* What to do
Go through the entries below and work out how many lines include "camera"; give only that number.

*** Block opens ***

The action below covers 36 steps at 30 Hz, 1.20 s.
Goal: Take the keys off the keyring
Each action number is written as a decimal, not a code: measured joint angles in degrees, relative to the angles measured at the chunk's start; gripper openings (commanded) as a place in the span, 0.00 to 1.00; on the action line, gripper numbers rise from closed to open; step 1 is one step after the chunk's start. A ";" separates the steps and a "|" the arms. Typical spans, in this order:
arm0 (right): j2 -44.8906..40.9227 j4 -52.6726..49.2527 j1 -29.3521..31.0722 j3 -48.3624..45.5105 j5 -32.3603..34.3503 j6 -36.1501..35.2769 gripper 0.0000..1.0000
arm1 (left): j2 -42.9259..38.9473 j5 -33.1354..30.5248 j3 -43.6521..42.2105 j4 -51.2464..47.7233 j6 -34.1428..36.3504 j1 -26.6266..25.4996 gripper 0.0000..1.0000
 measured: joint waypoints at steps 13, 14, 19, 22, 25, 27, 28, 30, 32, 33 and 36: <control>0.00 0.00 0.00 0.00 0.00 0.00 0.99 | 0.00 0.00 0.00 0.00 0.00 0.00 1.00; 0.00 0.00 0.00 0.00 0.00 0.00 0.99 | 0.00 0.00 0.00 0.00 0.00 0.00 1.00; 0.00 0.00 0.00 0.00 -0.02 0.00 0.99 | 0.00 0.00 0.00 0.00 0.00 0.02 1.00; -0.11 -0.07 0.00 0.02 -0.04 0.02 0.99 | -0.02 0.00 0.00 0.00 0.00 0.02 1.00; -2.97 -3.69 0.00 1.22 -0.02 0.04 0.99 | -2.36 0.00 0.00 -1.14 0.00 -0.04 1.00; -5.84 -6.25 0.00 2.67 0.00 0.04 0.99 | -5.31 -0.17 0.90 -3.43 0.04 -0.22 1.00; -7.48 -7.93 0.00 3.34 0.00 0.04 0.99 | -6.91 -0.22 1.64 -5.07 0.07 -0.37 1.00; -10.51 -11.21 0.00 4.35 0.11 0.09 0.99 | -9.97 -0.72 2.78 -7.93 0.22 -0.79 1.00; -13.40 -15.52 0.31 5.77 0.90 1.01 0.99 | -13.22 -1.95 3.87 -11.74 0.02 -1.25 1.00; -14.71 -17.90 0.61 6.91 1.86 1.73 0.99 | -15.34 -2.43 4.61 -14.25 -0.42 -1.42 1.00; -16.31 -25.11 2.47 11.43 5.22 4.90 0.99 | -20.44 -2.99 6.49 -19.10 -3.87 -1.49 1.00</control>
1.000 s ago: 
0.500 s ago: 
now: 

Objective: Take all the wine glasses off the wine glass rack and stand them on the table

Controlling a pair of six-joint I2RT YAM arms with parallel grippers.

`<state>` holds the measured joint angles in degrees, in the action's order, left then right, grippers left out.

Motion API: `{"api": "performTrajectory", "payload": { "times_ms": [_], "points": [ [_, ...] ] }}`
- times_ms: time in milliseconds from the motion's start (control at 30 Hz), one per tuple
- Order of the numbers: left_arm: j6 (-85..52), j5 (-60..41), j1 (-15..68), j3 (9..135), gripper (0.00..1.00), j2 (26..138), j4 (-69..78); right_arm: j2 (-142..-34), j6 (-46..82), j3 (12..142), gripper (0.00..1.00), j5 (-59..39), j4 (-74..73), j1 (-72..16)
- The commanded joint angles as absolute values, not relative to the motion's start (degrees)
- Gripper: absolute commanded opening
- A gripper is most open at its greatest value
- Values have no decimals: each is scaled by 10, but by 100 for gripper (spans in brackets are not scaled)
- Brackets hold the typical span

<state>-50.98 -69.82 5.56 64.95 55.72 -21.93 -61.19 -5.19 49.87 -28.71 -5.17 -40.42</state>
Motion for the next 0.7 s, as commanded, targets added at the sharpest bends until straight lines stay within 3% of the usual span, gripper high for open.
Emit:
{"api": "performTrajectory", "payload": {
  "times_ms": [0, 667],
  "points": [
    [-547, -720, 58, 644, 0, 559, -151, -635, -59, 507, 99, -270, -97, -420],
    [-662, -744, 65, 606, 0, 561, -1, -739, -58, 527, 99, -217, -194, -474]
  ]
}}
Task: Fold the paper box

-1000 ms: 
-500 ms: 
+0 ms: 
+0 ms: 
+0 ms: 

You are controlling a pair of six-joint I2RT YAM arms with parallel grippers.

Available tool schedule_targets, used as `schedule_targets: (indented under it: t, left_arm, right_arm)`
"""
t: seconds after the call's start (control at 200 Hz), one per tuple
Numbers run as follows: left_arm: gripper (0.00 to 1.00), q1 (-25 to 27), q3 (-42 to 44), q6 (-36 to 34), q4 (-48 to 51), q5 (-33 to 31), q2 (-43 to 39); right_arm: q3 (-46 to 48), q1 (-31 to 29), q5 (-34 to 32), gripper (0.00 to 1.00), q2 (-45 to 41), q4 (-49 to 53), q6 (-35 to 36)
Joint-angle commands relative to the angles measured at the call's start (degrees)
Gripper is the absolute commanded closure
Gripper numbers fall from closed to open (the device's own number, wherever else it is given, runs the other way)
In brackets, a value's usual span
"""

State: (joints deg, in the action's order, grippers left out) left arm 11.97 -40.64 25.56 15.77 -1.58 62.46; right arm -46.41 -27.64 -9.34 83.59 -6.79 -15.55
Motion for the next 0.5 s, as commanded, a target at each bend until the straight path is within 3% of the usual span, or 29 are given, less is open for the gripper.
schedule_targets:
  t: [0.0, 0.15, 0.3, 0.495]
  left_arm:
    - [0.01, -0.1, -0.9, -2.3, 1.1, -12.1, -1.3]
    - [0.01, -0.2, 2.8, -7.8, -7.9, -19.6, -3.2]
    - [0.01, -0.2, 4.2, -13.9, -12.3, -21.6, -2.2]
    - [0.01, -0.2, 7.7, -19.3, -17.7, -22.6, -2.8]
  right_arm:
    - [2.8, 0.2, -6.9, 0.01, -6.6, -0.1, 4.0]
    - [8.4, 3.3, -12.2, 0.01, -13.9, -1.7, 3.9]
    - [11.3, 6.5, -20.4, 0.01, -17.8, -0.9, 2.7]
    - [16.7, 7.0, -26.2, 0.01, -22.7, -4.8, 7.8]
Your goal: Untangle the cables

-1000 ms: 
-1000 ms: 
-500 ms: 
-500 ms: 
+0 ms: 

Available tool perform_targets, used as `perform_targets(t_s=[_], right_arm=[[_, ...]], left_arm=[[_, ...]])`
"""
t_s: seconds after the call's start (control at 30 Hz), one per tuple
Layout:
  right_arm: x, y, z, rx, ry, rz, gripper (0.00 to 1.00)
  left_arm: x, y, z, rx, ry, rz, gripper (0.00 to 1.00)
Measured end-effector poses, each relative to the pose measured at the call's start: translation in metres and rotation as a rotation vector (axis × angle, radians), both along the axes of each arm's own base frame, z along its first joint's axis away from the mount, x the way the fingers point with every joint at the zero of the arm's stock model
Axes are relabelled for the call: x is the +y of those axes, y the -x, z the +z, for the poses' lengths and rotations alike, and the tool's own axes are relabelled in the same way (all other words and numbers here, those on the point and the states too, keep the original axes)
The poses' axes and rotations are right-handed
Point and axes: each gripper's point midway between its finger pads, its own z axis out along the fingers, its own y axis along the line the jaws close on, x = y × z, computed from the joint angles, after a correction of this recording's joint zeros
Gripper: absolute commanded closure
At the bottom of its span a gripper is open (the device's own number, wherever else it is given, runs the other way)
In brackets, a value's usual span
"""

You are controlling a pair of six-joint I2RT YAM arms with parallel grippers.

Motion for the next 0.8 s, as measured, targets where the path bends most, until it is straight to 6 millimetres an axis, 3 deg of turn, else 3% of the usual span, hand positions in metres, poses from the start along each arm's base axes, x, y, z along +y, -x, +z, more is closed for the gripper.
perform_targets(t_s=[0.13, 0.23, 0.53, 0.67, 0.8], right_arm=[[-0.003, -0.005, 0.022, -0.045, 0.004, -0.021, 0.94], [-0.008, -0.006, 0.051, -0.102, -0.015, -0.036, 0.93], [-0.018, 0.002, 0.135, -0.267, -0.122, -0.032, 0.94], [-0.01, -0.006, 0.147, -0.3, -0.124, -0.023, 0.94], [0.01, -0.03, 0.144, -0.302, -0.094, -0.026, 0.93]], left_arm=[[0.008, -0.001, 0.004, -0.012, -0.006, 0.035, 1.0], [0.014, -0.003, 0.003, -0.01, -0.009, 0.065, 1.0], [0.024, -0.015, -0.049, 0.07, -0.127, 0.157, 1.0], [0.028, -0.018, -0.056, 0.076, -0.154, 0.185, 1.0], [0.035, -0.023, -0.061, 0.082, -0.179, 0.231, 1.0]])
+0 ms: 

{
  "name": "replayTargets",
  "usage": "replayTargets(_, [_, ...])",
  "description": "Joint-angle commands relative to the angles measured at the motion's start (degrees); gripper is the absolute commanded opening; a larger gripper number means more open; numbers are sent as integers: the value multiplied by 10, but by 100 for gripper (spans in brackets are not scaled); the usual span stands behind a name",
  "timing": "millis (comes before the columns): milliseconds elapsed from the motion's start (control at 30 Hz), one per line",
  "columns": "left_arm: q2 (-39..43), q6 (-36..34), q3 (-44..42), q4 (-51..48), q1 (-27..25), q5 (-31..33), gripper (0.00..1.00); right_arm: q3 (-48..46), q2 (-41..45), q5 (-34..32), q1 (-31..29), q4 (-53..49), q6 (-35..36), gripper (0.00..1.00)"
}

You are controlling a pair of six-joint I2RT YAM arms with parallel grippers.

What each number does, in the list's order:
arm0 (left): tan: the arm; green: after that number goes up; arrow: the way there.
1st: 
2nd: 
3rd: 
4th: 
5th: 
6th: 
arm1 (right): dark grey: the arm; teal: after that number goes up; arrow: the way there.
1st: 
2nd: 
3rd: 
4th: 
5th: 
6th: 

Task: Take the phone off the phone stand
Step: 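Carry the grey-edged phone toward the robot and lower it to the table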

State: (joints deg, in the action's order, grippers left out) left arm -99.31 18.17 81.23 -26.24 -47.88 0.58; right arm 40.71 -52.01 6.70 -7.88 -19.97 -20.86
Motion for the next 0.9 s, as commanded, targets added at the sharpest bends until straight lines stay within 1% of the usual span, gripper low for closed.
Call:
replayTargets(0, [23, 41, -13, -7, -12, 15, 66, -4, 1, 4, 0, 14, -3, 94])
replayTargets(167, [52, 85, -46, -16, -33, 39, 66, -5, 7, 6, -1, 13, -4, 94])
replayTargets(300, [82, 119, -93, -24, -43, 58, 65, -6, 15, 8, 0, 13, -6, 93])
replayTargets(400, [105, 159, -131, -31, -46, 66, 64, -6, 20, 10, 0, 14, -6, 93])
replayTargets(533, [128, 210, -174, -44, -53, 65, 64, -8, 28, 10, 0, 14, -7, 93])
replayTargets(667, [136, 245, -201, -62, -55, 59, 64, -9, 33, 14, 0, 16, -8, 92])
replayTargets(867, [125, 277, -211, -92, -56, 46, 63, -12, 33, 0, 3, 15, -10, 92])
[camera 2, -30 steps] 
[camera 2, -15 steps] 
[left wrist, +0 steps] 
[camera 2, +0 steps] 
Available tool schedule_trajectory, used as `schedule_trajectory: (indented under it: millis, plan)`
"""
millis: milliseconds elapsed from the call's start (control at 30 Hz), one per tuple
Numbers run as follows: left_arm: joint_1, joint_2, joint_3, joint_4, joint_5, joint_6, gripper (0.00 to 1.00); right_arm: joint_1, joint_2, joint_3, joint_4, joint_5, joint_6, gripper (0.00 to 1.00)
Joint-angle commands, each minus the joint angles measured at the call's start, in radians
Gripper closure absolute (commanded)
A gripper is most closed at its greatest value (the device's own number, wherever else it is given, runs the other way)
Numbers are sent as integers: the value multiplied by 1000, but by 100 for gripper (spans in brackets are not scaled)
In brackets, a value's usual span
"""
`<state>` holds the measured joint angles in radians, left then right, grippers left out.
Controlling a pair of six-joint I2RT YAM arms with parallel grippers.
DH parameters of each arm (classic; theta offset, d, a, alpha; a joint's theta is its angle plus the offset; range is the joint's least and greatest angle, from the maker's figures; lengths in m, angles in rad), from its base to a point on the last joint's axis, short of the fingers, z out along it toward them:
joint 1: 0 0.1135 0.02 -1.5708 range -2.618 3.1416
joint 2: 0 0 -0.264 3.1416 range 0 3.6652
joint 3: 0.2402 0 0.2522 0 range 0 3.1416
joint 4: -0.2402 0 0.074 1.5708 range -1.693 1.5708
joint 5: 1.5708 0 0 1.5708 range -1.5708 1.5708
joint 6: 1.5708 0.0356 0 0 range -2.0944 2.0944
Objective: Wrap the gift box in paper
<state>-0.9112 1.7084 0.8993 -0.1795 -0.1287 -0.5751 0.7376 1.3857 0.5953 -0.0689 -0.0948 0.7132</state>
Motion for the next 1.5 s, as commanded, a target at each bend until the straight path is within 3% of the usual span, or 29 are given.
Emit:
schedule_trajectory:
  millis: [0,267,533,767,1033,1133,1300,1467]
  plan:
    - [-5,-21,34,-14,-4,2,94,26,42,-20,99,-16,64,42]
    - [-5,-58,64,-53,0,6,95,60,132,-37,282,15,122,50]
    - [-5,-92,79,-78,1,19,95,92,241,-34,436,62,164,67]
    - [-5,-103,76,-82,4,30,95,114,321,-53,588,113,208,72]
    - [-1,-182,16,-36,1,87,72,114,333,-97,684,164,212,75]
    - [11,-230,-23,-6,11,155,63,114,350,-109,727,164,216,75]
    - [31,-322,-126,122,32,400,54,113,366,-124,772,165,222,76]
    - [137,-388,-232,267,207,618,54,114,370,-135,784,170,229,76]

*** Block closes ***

* Answer to the problem
3